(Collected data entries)
================
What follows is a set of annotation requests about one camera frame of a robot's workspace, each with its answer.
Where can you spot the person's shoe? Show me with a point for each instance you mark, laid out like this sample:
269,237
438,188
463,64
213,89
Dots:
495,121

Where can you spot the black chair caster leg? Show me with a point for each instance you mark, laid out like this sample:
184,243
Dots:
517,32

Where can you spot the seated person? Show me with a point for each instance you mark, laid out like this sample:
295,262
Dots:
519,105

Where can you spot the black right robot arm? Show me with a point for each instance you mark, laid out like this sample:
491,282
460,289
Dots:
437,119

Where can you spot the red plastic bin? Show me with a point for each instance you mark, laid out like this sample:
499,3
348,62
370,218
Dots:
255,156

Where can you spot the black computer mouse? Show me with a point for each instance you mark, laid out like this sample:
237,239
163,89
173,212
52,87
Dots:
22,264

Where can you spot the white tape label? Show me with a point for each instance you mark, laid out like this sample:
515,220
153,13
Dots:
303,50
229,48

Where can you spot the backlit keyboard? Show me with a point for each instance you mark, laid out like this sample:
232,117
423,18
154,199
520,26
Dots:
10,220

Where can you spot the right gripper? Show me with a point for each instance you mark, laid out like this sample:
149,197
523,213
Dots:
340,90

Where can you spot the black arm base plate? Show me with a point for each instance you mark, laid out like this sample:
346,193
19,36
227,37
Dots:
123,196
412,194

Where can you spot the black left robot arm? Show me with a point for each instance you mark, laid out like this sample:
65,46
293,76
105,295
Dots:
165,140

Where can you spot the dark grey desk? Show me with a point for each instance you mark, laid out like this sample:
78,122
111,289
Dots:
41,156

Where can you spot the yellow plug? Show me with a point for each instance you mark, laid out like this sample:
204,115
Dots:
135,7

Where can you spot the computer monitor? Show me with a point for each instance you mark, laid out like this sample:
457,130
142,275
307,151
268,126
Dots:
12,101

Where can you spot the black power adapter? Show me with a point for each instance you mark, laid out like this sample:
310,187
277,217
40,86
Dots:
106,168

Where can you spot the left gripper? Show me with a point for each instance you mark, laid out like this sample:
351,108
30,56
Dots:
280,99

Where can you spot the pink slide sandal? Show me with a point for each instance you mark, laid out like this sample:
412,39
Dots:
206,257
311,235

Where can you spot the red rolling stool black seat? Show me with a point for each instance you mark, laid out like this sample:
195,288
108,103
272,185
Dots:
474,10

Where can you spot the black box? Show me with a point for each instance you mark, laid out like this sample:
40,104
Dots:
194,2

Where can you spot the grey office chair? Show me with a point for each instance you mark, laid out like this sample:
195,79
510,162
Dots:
================
- **Task goal**
All lines of the records above that contain the word "robot" are to be copied out.

- **Solution below**
What follows is a set of annotation requests about one camera frame of a robot's workspace, each with its answer.
Where can you spot the black right robot arm? Show me with a point for each instance you mark, laid out like this sample:
Where can you spot the black left robot arm? Show me with a point for each instance you mark, laid out like this sample:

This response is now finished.